Return the following from the records below: each line, word for word, starting with the line that contains "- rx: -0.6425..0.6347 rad" and going on through the line that contains "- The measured", with nothing outside that range.
BEGIN Records supplied
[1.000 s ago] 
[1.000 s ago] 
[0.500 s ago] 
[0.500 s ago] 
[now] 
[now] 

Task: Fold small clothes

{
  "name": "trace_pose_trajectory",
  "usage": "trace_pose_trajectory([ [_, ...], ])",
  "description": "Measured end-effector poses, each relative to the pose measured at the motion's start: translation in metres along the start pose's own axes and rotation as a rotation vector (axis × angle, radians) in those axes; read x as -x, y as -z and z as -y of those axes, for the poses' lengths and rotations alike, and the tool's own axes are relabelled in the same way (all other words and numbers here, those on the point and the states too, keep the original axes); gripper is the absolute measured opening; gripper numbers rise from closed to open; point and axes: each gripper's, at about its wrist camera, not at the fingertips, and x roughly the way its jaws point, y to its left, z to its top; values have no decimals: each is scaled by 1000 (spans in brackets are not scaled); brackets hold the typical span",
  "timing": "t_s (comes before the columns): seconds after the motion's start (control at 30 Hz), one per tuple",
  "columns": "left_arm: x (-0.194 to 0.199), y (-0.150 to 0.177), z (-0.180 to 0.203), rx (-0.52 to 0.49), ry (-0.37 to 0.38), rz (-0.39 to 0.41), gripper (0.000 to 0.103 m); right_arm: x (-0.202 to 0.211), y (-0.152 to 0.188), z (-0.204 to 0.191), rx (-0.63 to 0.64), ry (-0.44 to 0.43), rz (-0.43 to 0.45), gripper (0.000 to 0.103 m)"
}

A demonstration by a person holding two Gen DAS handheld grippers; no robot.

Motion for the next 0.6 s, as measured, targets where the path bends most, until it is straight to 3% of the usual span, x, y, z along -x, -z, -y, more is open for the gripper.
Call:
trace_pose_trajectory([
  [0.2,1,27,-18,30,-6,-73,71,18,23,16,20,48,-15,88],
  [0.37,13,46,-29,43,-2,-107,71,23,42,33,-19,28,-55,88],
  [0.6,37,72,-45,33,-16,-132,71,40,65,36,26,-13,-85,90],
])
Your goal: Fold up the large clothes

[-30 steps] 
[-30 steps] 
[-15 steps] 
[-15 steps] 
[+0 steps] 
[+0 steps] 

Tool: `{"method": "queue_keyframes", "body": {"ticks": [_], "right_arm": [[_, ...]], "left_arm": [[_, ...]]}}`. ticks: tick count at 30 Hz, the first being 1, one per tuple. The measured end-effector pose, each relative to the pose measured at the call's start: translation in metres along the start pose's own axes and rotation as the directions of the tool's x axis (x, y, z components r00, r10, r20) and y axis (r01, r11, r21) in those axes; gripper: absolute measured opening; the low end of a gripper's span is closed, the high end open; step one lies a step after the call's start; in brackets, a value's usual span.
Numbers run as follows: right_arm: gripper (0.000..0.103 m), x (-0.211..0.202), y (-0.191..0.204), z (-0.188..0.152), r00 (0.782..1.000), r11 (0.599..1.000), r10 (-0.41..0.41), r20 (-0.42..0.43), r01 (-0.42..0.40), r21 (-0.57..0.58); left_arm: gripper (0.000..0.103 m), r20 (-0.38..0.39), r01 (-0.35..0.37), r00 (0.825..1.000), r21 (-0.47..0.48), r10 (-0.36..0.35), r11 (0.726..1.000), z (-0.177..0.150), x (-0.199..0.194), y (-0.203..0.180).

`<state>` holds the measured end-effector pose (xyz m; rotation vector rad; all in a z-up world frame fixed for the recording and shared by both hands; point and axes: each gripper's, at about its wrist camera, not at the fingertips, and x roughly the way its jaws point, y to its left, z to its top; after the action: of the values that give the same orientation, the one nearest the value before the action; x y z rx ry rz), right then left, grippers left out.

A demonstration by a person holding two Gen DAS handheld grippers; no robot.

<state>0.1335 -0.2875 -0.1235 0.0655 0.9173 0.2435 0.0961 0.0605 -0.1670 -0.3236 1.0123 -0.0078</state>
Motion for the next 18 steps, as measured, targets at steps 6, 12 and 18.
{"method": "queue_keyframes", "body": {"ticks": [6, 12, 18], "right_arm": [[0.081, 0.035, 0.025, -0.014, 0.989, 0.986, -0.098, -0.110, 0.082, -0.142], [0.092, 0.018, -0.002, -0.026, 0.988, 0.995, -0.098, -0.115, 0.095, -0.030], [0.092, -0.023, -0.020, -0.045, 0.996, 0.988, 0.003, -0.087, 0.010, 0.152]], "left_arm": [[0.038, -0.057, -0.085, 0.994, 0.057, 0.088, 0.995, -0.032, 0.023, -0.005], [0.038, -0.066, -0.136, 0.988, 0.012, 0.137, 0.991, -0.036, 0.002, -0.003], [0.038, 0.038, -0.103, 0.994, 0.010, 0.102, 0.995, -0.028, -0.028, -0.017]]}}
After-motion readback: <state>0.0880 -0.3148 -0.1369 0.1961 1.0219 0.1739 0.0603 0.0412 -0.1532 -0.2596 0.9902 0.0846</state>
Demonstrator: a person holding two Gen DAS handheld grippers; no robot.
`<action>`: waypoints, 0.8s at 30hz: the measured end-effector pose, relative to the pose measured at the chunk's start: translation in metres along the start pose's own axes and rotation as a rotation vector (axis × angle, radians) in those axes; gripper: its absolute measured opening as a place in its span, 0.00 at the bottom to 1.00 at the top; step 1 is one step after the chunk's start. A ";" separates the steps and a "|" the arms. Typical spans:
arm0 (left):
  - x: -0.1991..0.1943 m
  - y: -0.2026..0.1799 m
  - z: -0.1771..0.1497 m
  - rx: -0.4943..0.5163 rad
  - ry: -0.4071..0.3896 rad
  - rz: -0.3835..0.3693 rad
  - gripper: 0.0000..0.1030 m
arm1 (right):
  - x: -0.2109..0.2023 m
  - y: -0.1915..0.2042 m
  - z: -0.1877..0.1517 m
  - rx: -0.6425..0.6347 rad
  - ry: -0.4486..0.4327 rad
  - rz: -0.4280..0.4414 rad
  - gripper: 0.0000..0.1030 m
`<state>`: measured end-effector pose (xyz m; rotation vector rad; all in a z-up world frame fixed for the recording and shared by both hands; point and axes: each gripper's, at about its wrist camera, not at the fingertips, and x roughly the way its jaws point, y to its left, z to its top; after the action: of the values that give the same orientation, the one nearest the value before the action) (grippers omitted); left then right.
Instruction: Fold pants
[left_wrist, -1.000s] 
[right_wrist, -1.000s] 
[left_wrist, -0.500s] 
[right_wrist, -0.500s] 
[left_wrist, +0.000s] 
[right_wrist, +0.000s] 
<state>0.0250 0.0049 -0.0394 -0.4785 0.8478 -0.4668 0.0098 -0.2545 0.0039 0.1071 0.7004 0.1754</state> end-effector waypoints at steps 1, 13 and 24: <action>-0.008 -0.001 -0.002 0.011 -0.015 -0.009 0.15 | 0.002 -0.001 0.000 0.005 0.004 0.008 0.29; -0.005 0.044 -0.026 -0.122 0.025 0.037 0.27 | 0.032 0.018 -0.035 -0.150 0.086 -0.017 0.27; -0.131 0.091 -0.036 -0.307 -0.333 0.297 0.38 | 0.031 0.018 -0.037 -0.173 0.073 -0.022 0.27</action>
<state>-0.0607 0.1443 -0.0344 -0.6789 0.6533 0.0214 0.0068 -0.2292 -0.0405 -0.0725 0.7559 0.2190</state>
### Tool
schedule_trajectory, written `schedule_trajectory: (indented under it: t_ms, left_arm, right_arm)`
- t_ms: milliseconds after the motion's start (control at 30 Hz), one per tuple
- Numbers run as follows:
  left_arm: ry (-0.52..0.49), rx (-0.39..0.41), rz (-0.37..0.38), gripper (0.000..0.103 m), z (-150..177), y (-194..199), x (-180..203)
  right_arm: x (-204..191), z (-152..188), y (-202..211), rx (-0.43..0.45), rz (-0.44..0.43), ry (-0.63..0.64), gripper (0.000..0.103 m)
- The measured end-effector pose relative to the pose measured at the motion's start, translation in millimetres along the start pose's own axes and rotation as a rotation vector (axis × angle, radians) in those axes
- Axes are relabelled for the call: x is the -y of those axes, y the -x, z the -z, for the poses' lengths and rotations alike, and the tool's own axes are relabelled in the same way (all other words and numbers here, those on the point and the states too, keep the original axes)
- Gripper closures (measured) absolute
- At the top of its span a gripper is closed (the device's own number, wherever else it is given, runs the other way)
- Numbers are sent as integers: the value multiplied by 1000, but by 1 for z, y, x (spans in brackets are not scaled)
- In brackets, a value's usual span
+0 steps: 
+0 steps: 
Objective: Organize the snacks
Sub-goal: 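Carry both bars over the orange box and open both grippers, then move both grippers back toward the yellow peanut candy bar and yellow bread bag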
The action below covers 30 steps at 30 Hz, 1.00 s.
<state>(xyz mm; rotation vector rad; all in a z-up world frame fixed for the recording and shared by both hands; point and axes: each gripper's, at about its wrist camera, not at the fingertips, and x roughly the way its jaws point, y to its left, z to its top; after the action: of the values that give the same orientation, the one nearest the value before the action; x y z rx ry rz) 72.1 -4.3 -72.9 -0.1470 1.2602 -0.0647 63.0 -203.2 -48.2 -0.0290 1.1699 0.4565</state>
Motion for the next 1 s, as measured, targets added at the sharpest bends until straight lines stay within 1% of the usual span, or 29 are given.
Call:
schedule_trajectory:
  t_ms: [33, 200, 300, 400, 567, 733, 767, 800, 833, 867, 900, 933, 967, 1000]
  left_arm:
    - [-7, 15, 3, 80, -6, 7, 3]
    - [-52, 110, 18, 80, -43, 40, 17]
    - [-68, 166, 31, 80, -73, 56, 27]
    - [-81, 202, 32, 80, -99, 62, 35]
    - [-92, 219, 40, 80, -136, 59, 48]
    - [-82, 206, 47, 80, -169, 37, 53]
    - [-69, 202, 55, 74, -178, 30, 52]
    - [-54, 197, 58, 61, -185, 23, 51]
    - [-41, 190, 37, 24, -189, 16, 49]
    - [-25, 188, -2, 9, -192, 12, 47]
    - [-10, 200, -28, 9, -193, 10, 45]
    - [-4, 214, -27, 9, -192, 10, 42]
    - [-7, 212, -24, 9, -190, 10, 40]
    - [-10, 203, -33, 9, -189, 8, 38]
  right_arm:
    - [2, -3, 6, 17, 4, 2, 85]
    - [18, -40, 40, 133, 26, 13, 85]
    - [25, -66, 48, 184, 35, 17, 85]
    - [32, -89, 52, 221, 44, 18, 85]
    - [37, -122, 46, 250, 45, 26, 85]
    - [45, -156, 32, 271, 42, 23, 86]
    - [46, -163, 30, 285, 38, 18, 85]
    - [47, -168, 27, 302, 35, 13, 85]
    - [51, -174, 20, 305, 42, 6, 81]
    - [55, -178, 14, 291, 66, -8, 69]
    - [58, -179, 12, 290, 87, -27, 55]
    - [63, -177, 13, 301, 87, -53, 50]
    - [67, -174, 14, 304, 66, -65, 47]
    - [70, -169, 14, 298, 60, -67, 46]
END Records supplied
▶ **The completed task**
  - rx: -0.6425..0.6347 rad
  - ry: -0.4486..0.4327 rad
  - rz: -0.4280..0.4414 rad
  - gripper: 0.0000..0.1030 m
`<state>`: measured end-effector pose (xyz m; rotation vector rad; all in a z-up world frame fixed for the recording and shared by both hands; point and axes: each gripper's, at about its wrist camera, not at the fingertips, and x roughly the way its jaws point, y to its left, z to its top; after the action: of the values that give the same orientation, the one nearest the value before the action) (grippers omitted); left then right.
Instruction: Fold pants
[left_wrist, -1.000s] 
[right_wrist, -1.000s] 
[left_wrist, -0.500s] 
[right_wrist, -0.500s] 
[left_wrist, +0.000s] 
[right_wrist, +0.000s] 
<state>0.0250 0.0049 -0.0394 -0.4785 0.8478 -0.4668 0.0098 -0.2545 0.0039 0.1071 0.7004 0.1754</state> end-effector waypoints at steps 1, 13 and 24: <action>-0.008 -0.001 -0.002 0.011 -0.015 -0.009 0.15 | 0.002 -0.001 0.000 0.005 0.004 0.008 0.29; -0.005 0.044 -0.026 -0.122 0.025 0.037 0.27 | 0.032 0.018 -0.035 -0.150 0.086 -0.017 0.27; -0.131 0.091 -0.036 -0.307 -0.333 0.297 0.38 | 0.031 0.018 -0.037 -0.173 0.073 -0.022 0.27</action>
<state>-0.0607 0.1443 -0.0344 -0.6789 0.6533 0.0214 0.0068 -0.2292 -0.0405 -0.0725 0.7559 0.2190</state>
### Tool
schedule_trajectory, written `schedule_trajectory: (indented under it: t_ms, left_arm, right_arm)`
- t_ms: milliseconds after the motion's start (control at 30 Hz), one per tuple
- Numbers run as follows:
  left_arm: ry (-0.52..0.49), rx (-0.39..0.41), rz (-0.37..0.38), gripper (0.000..0.103 m), z (-150..177), y (-194..199), x (-180..203)
  right_arm: x (-204..191), z (-152..188), y (-202..211), rx (-0.43..0.45), rz (-0.44..0.43), ry (-0.63..0.64), gripper (0.000..0.103 m)
- The measured end-effector pose relative to the pose measured at the motion's start, translation in millimetres along the start pose's own axes and rotation as a rotation vector (axis × angle, radians) in those axes

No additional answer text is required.